Bashuto se prendió al puro con toda la fuerza de sus arrugas, y se fue en humo. Enseguiditas contó mil hallazgos de botijas, todos los cuales "él bía prisenciado con estos ojos". Cuando se fue, se fue sindarse cuenta de que, de lo dicho, dejaba las cáscaras.
Como en esos días se murió la Petrona Pulunto, José levantó la boca y la llevó caminando por la vecindad, sin resultados nutritivos. Comió majonchos robados, y se decidió a buscar botijas. Para ello, se puso a la cola de un arado y empujó. Tras la reja iban arando sus ojos. Y así fue como José Pashaca llegó a ser el indio más holgazán y a la vez el más laborioso de todos los del lugar. Trabajaba sin trabajar —por lo menos sin darse cuenta— y trabajaba tanto, que las horas coloradas le hallaban siempre sudoroso, con la mano en la mancera y los ojos en el surco. Piojo de las lomas, caspeaba ávido la tierra negra, siempre mirando al suelo con tanta atención, que parecía como si entre los borbollos de tierra hubiera ido dejando sembrada el alma. Pa que nacieran perezas; porque eso sí, Pashaca se sabía el indio más sin oficio del valle. Él no trabajaba. Él buscaba las botijas llenas de bambas doradas, que hacen "¡plocosh!" cuando la reja las topa, y vomitan plata y oro,  como el agua del charco cuando el sol comienza a ispiar detrás de lo del ductor Martínez, que son los llanos que topan al cielo.
Tan grande como él se hacía, así se hacía de grande su obsesión. La ambición más que el hambre, le había parado del cuero y lo había empujado a las laderas de los cerros; donde aró, aró, desde la gritería de los gallos que se tragan las estrellas, hasta la hora en que el güas ronco y lúgubre, parado en los ganchos de la ceiba, puya el silencio con sus gritos destemplados.

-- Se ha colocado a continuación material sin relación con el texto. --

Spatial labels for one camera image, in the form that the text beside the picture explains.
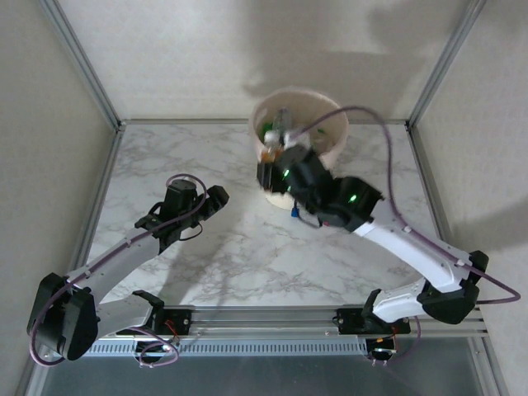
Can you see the bottle with orange label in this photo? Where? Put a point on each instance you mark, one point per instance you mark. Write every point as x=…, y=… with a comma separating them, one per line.
x=268, y=156

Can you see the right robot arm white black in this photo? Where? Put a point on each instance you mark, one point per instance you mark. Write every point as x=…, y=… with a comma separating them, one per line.
x=412, y=251

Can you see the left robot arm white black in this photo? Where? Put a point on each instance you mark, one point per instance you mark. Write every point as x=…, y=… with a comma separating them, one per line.
x=119, y=255

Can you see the beige round plastic bin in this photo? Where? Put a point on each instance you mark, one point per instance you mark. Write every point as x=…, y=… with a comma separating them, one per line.
x=334, y=123

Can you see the aluminium table edge rail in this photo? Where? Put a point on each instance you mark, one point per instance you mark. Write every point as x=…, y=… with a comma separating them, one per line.
x=433, y=185
x=101, y=185
x=185, y=121

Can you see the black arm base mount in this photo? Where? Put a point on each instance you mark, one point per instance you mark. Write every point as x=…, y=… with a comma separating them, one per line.
x=348, y=319
x=181, y=319

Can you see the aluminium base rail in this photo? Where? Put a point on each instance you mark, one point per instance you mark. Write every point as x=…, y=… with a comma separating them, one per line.
x=268, y=317

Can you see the aluminium frame post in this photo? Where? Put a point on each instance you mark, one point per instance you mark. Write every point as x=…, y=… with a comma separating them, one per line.
x=445, y=62
x=82, y=66

Pashaca se peleaba las lomas. El patrón, que se asombraba del milagro que hiciera de José el más laborioso colono, dábale con gusto y sin medida luengas tierras, que el indio soñador de tesoros rascaba con el ojo presto a dar aviso en el corazón, para que éste cayera sobre la botija como un trapo de amor y ocultamiento. Y Pashaca sembraba, por fuerza, porque el patrón exigía los censos. Por fuerza también tenía Pashaca que cosechar, y por fuerza que cobrar el grano abundante de su cosecha, cuyo producto iba guardando despreocupadamente en un hoyo del rancho, por siacaso.
Ninguno de los colonos se sentía con hígado suficiente para llevar a cabo una labor como la de José.

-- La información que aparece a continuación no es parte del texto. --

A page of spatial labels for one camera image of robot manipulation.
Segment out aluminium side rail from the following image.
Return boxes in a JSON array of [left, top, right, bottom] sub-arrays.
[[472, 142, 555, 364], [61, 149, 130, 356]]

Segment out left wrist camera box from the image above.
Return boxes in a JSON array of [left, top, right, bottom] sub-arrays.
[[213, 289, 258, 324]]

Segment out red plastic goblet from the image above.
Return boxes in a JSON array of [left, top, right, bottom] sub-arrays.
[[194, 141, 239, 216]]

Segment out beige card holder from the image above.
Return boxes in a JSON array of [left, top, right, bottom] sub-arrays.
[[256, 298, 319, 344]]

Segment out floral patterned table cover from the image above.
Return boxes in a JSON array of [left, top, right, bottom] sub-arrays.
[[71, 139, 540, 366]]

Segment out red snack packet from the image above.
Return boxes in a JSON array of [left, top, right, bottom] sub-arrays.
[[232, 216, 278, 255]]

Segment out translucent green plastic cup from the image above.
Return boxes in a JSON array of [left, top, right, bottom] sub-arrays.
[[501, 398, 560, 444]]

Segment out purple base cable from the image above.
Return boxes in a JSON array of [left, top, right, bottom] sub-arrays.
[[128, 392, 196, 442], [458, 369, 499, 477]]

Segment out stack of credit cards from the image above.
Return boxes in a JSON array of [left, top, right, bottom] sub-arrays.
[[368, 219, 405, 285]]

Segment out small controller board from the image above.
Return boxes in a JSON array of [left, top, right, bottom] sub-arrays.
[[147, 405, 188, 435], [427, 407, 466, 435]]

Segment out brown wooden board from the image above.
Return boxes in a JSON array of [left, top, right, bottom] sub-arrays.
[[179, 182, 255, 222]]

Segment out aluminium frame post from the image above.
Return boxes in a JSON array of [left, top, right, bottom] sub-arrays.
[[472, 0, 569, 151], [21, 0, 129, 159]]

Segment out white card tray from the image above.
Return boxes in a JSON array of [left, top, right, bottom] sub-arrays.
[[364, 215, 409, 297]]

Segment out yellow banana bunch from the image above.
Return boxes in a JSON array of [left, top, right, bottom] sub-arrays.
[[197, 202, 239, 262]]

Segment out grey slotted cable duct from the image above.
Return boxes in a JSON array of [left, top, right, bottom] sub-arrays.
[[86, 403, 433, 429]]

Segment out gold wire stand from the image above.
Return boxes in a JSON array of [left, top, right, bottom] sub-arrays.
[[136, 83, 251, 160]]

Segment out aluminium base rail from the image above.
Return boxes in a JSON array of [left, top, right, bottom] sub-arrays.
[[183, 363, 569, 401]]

"Es el hombre de jierro", decían; "ende que le entró asaber qué, se propuso hacer pisto. Ya tendrá una buena huaca..."  Pero José Pashaca no se daba cuenta de que, en realidad, tenía huaca. Lo que él buscaba sin desmayo era una botija, y siendo como se decía que las enterraban en las aradas, allí por fuerza la incontraría tarde o temprano.
Se había hecho no sólo trabajador, al ver de los vecinos, sino hasta generoso. En cuanto tenía un día de no poder arar, por no tener tierra cedida, les ayudaba a los otros, les mandaba descansar y se quedaba arando por ellos. Y lo hacía bien: los surcos de su reja iban siempre pegaditos, chachados y projundos,que daban gusto.
—¡Onde te metés, babosada! —pensaba el indio sin darse por vencido—: Y tei de topar, aunque no querrás, así mihaya de tronchar en los surcos.
Y así fue; no lo del encuentro, sino lo de la tronchada.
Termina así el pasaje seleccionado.